Re: [PATCH 05/10] VFIO: pci: Introduce direct EOI INTx interrupt handler
From: Marc Zyngier
Date: Fri Jun 02 2017 - 04:41:48 EST
On 01/06/17 21:40, Auger Eric wrote:
> Hi Alex,
>
> On 31/05/2017 20:24, Alex Williamson wrote:
>> On Wed, 24 May 2017 22:13:18 +0200
>> Eric Auger <eric.auger@xxxxxxxxxx> wrote:
>>
>>> We add two new fields in vfio_pci_irq_ctx struct: deoi and handler.

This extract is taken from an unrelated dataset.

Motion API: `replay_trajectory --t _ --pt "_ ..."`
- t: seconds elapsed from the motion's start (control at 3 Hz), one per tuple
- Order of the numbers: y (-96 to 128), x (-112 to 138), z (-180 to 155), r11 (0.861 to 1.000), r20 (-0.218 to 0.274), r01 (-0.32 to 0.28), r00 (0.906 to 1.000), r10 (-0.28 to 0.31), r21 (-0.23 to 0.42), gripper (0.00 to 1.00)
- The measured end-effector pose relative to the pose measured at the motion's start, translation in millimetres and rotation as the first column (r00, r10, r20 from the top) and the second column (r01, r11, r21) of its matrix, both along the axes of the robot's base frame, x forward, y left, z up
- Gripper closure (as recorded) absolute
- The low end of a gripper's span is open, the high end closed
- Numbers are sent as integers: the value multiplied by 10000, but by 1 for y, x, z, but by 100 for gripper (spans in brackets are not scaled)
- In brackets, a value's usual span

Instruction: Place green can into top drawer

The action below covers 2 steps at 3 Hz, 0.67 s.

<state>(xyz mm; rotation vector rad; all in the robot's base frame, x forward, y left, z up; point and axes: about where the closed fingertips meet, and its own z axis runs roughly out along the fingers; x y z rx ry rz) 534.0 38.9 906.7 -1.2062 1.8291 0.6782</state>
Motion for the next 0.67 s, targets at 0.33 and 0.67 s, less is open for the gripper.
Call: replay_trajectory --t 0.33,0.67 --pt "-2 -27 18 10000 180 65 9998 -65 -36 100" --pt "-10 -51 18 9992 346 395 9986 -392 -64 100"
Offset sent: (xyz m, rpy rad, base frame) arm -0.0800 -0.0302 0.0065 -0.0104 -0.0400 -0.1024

>>> If deoi is set, this means the physical IRQ attached to the virtual
>>> IRQ is directly deactivated by the guest and the VFIO driver does
>>> not need to disable the physical IRQ and mask it at VFIO level.
>>>
>>> The handler pointer is set accordingly and a wrapper handler is
>>> introduced that calls the chosen handler function.
>>>
>>> Signed-off-by: Eric Auger <eric.auger@xxxxxxxxxx>
>>>
>>> ---
>>> ---
>>> drivers/vfio/pci/vfio_pci_intrs.c | 32 ++++++++++++++++++++++++++------
>>> drivers/vfio/pci/vfio_pci_private.h | 2 ++
>>> 2 files changed, 28 insertions(+), 6 deletions(-)
>>>
>>> diff --git a/drivers/vfio/pci/vfio_pci_intrs.c b/drivers/vfio/pci/vfio_pci_intrs.c
>>> index d4d377b..06aa713 100644
>>> --- a/drivers/vfio/pci/vfio_pci_intrs.c
>>> +++ b/drivers/vfio/pci/vfio_pci_intrs.c
>>> @@ -121,11 +121,8 @@ void vfio_pci_intx_unmask(struct vfio_pci_device *vdev)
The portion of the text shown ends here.